__Assignment__. Search term "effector": please show all lines in the listing that contain it.

BEGIN Available data

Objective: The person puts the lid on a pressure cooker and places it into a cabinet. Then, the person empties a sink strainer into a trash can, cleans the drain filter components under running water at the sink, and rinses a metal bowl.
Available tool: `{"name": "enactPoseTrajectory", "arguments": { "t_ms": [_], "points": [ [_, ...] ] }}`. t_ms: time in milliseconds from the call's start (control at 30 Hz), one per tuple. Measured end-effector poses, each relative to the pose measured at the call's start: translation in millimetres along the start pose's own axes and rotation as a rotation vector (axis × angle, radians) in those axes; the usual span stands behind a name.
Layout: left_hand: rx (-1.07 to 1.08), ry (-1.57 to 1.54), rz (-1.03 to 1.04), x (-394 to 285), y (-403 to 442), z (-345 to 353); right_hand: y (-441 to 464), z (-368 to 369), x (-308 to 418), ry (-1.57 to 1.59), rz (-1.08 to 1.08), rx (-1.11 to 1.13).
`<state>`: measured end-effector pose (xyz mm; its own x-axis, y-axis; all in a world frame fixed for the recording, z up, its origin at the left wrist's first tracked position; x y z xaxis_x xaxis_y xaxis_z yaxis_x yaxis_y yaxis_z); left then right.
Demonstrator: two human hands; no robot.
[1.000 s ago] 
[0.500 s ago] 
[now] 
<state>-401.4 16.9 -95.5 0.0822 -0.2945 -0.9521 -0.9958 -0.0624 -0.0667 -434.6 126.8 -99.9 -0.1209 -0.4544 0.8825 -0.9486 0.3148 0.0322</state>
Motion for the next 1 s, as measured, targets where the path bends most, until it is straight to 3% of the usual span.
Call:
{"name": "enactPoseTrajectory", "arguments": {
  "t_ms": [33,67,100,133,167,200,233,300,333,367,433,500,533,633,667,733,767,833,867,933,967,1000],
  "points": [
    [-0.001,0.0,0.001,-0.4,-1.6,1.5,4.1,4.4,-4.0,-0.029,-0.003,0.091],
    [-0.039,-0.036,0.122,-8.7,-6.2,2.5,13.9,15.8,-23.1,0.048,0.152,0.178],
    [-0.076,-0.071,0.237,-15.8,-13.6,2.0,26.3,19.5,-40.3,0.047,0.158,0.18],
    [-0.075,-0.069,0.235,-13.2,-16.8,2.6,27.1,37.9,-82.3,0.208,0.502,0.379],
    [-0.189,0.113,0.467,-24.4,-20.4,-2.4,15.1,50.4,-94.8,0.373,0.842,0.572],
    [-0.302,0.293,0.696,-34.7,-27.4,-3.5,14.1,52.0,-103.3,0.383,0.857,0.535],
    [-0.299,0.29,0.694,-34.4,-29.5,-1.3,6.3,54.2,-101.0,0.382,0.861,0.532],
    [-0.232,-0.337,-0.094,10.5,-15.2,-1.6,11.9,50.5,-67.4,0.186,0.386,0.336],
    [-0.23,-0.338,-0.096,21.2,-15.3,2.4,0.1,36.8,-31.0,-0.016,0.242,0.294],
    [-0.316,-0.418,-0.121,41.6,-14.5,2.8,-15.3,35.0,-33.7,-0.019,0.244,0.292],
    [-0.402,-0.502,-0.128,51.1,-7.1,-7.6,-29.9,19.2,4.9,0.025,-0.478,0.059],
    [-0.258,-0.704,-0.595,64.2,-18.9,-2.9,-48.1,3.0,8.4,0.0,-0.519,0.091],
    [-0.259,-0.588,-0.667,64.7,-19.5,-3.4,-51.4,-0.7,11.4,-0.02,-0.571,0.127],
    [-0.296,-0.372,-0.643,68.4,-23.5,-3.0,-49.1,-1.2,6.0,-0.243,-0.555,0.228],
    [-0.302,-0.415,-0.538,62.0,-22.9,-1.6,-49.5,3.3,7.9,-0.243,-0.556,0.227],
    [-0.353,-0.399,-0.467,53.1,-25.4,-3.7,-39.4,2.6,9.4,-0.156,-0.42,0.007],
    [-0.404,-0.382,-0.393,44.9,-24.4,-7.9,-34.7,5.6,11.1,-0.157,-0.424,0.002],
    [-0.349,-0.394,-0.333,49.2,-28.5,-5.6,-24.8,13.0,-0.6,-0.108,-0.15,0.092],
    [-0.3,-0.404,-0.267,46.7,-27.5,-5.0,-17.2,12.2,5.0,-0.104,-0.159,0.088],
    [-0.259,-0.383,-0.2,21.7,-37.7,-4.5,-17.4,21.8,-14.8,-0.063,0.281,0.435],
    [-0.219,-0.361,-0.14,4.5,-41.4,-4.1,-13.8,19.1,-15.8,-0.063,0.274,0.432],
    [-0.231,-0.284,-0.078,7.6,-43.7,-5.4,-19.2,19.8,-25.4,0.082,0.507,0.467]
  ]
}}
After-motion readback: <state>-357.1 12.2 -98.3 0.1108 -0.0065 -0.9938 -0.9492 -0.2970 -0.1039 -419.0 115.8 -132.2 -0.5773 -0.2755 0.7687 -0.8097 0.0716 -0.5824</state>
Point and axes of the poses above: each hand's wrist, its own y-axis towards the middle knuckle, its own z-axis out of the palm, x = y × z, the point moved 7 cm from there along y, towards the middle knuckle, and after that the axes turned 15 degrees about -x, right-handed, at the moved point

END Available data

__Exercise result__.
Available tool: `{"name": "enactPoseTrajectory", "arguments": { "t_ms": [_], "points": [ [_, ...] ] }}`. t_ms: time in milliseconds from the call's start (control at 30 Hz), one per tuple. Measured end-effector poses, each relative to the pose measured at the call's start: translation in millimetres along the start pose's own axes and rotation as a rotation vector (axis × angle, radians) in those axes; the usual span stands behind a name.
`<state>`: measured end-effector pose (xyz mm; its own x-axis, y-axis; all in a world frame fixed for the recording, z up, its origin at the left wrist's first tracked position; x y z xaxis_x xaxis_y xaxis_z yaxis_x yaxis_y yaxis_z); left then right.

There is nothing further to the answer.